A Florida Highway Patrol investigation found that Szmitko had been careless, but not criminal. Today (Aug. 5), even the careless driving charge against him was dropped, and Szmitko walked off, free of any penalty or so much as points on his license for the crash, let alone a license suspension.
The reason? “The Uniform Traffic Citation is defective in nature,” Szmitko’s attorney, Dan Leising, said as he made a motion to have the citation dismissed outright this morning before County Court Judge Melissa Moore-Stens. The citation, the attorney said, merely states that Szmitko was accused of careless driving without “sufficient facts and circumstance” to support the accusation.
Case law, including a Florida Supreme Court decision, supports the attorney’s position that, absent such explanation on the citation, however minimal, a citation is invalid. “It should be dismissed,” Leising said.
When the judge asked three Florida Highway Patrol troopers if they had any rejoinder, including trooper K.L. Cooley, who write the citation, they were almost wordless.
“I don’t think I have any choice but to grant the motion to dismiss,” the judge said.
So it was. Szmitko was in court. He walked out with his attorney, shook his hand, then walked away.
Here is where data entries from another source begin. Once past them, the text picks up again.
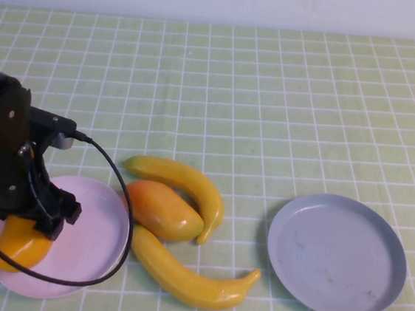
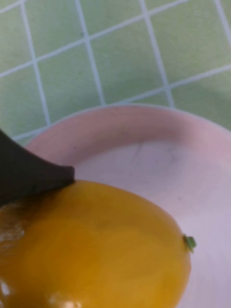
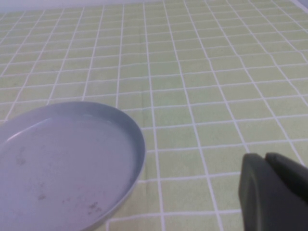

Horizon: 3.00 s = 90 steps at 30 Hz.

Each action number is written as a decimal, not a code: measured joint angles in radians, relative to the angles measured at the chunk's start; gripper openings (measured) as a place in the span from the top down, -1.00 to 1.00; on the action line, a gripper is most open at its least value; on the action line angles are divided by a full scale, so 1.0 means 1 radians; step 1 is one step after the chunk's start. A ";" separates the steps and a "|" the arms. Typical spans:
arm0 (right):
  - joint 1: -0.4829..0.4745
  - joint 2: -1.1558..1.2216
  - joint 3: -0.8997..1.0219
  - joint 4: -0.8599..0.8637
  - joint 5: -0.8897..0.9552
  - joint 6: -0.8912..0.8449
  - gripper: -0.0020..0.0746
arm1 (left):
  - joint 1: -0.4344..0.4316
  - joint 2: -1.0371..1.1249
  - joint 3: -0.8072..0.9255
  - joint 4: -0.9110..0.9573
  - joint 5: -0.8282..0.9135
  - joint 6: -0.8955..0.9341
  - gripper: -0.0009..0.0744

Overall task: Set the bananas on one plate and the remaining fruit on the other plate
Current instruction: Put one type of fruit in the left plate

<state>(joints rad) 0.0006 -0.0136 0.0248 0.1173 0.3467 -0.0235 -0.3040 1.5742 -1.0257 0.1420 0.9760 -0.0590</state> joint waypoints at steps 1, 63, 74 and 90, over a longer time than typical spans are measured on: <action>0.000 0.000 0.000 0.000 0.000 0.000 0.99 | 0.002 0.004 0.000 -0.009 -0.007 0.014 -0.44; 0.000 0.000 0.000 0.000 0.000 0.000 0.99 | -0.184 0.077 -0.150 -0.486 -0.133 1.642 -0.33; 0.000 0.000 0.000 0.000 0.000 0.000 0.99 | -0.184 0.148 -0.150 -0.470 -0.186 1.652 -0.33; 0.000 0.000 0.000 0.000 0.000 0.000 0.99 | -0.184 0.207 -0.158 -0.428 -0.252 1.677 -0.33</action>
<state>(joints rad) 0.0006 -0.0136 0.0248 0.1173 0.3467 -0.0235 -0.4877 1.7810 -1.1838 -0.2858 0.7236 1.6182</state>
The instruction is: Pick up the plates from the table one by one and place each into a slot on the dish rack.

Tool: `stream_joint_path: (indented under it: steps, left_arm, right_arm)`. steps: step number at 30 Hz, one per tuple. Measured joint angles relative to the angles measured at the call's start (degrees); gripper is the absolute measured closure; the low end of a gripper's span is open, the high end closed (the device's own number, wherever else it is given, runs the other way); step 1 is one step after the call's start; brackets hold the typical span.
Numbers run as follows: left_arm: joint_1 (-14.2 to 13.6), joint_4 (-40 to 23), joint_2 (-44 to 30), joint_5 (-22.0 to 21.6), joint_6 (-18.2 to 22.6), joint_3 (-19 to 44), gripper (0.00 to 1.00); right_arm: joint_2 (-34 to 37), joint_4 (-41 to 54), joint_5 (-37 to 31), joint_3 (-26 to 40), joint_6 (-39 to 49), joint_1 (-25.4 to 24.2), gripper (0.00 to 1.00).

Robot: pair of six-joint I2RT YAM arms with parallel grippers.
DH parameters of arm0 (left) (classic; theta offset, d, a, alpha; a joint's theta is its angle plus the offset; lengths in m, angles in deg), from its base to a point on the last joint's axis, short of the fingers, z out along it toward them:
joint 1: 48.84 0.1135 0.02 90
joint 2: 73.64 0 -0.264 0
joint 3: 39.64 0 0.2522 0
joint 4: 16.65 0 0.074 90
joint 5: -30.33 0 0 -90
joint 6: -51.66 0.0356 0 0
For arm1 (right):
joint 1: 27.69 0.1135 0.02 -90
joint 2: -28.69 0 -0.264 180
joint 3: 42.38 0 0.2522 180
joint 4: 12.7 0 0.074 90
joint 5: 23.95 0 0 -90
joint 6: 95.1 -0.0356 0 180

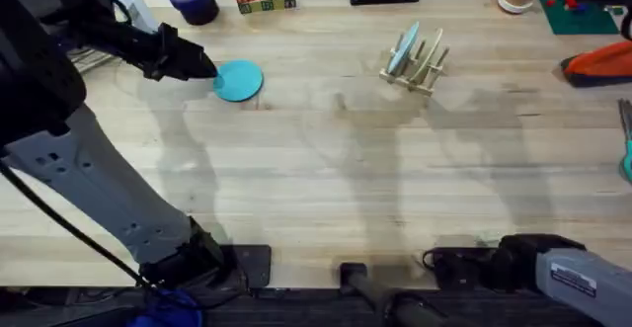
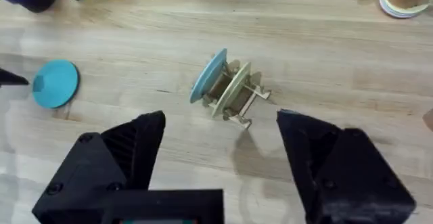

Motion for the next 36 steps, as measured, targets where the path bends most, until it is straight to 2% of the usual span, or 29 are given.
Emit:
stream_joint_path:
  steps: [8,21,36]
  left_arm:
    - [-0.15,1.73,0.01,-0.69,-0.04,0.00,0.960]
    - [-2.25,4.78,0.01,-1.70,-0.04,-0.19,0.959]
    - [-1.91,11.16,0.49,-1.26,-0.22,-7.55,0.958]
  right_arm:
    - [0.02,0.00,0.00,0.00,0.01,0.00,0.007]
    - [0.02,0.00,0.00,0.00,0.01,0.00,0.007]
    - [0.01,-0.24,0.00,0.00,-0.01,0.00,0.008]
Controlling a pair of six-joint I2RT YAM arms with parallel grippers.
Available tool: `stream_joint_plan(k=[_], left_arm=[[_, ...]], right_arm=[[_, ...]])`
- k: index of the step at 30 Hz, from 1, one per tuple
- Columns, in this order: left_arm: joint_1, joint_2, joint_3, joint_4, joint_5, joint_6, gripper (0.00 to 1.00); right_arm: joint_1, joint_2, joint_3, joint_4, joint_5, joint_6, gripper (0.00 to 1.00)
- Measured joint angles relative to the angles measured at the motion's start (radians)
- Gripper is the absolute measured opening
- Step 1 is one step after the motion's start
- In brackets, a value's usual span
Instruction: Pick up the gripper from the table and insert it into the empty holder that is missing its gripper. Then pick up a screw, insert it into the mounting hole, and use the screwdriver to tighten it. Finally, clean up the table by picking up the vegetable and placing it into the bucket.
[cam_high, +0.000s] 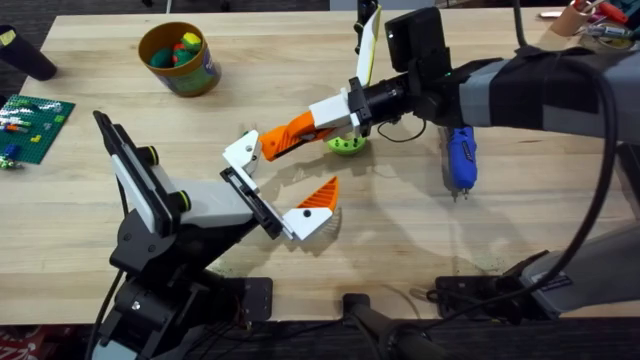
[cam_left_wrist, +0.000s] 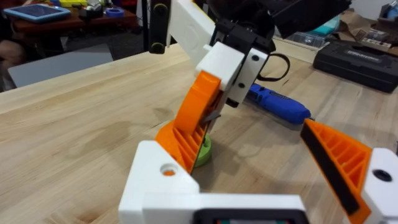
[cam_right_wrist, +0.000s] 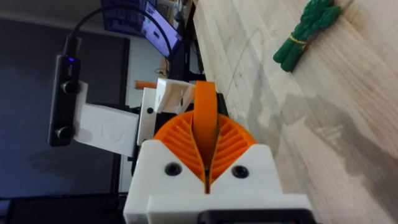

Deborah Prince, Homen’s mother-in-law, was also in court. She was wordless at first, then dejected, calling the outcome “wrong.”
Had the case not been dismissed, Szmitko did not face a steep penalty: a $166 fine and possibly a suspension of his license for six months or more.
“Traffic court is very rule-specific,” Leising said. “You get into the situation where any traffic court lawyer is going to first and foremost look at that ticket. You’ll find that a lot of tickets, fortunately or unfortunately I guess, depending on how you view it, can be fatally defective like that one was, and it makes sense, you know. People talk about technicalities. It’s really not. It’s really just rule-following. For example, if you or I or he was accused of careless driving or reckless driving, we should know what it is they’re saying was careless or reckless about our conduct in order to either defend it ourselves or hire a lawyer to defend it. And that’s why it’s a very important aspect of the ticket. Again, I’m not saying that it’s a baseless allegation, I’m saying we don;t know what it means. Was he careless? I don’t know. The troopers were not there, we weren’t there, and they’re often, in their defense, left to try to come after the fact and make sense of what happened without seeing it, which can be difficult.”
He said if the trooper had merely written on the ticket that Szmitko was “following too closely, I don’t make that argument,” Leising said. The attorney termed himself at most “surprised.”
“Terrible tragedies happen, and unfortunately sometimes they’re the result of criminal conduct, and sometimes they’re the result of accident,” he said. “The fine is $166, that’s not going to ruin anybody’s life, but it’s a terrible tragedy that happened. We all agree. Nobody likes to read about a young person dying in a tragic accident like that. But again,” Leising continued, “there are rules that have to be followed, and the ticket simply wasn’t written correctly, and that’s what the law says. That’s how we uphold the integrity of the system, in my opinion.”
Elisa Marie Homen and her soon-to-be husband Vincent Vento, along with their son Vincent Vento Jr., who turned 4 in February, lived with Vento’s mother, Deborah Prince. Vento didn’t want to be in court today, she said.
“I don’t think this was right, what happened here today,” Prince said. “I’m speaking for the family. Nobody even attempted to apologize, to say they were sorry. No remorse, no nothing. We got nothing.” She said that whatever the case outcome may be, Szmitko “killed someone, OK? She was only 22 years old. I have a 4-year-old grandson at home, keeps looking for Mommy, Mommy, Mommy, Mommy, but yet he gets to walk free and to go drive along like nothing ever happened. He shouldn’t even be driving. He should have been put away.”
Price said Homen’s parents, who live in Massachusetts and couldn’t make it to the hearing, are considering legal action against Szmitko in civil court.